CVE-2022-41471: Critical Vulnerability in 74cmsSE v3.12. Enables Low-Level Privileged Attackers to Hijack Super Administrator Account

CVE-2022-41471 is a critical vulnerability found in 74cmsSE v3.12., allowing authenticated attackers with low-level privileges to arbitrarily change the rights and credentials of the Super Administrator account. Exploiting this vulnerability could enable attackers to escalate their privileges, gain unauthorized access to sensitive data, and perform unauthorized actions on the vulnerable system.

Detailed Analysis

In 74cmsSE v3.12., attackers can exploit a vulnerability by abusing the user rights management functionality. The vulnerability originates from improper access control checks and input validation checks in the administrative interface. This allows low-privileged users to arbitrarily modify the rights and credentials of higher-privileged users, including the Super Administrator account.

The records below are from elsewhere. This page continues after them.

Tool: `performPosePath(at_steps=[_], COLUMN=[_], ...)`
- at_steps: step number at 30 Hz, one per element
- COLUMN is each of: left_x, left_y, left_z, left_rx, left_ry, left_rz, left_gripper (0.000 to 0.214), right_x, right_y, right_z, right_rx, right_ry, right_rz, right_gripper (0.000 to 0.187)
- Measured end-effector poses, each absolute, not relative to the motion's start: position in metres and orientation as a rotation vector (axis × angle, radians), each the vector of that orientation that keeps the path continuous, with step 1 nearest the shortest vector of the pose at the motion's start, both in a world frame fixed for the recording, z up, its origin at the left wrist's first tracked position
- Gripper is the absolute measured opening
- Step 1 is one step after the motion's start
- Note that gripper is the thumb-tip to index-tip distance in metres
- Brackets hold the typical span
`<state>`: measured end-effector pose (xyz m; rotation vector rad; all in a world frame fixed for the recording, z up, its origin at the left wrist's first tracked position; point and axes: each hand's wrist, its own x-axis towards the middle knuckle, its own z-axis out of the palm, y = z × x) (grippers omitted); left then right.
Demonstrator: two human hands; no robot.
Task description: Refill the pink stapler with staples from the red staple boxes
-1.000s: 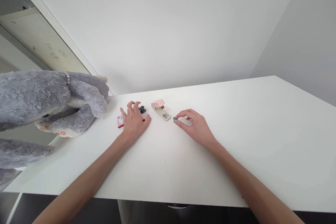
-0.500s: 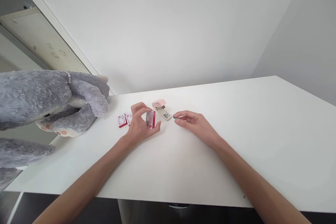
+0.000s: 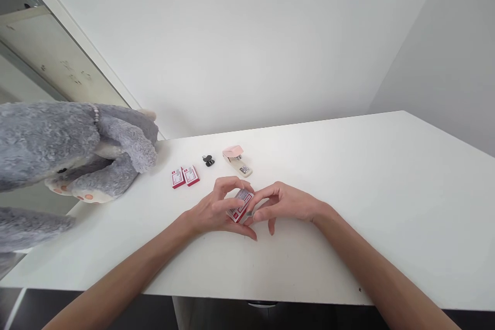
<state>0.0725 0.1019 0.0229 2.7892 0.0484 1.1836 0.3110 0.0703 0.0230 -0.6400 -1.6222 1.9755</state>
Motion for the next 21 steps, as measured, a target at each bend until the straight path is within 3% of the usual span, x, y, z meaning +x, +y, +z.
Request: performPosePath(at_steps=[7,15,21], left_x=[0.0728,0.0701,0.0733], left_y=[0.1002,0.1017,0.0962], left_z=[0.0223,0.0201,0.0263], left_rx=[2.791,2.717,2.604], left_ry=[0.137,0.372,0.482], left_rz=[1.157,1.166,1.092], left_gripper=[0.072,0.088,0.078], right_x=[0.3101,0.3133,0.3171], right_y=[0.0684,0.0701,0.071], right_z=[0.0275,0.0268,0.0227], right_rx=[-0.718,-0.792,-0.764], right_ry=[-1.672,-1.608,-1.526], right_rz=[1.896,1.777,1.757], right_gripper=[0.019,0.025,0.019])
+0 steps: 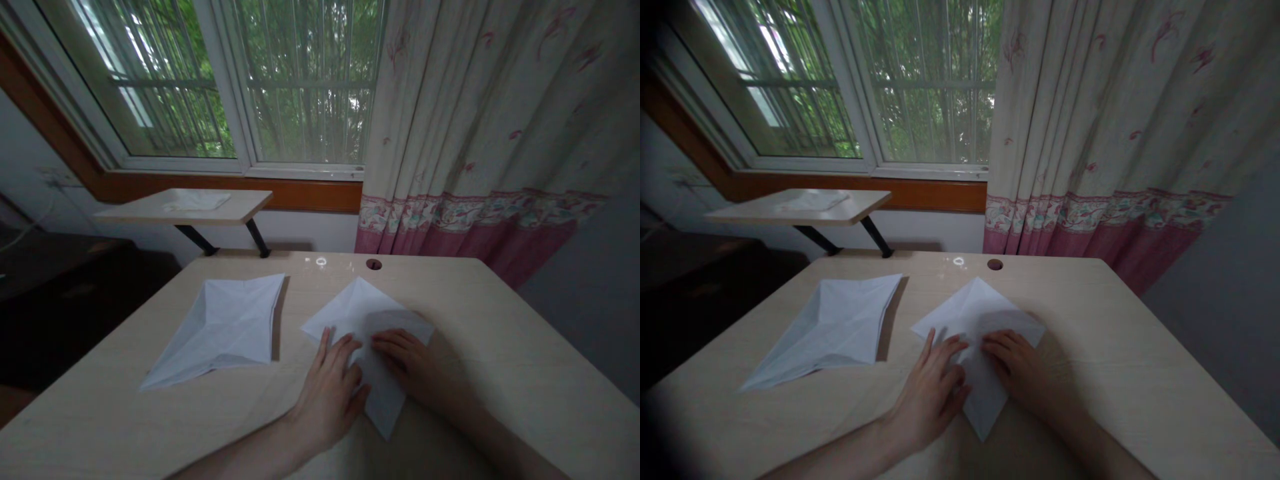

The affected code snippet is as follows

if ($act=="domodify") {
  $id=$_POST['id'];
  $rights=$_POST['rights'];
  $sql="update ".$tablepre."members set rights='$rights' where id='$id'";
  $query=mysql_query($sql,$_conn);
  if(mysql_affected_rows() >= 1) {
    //...
  }
}

In the above code snippet, the $act variable is checked for the "domodify" value. If it matches, the value for $id and $rights are taken from the POST request, which ultimately allows the attacker to modify the rights of a target user by submitting a malicious POST request.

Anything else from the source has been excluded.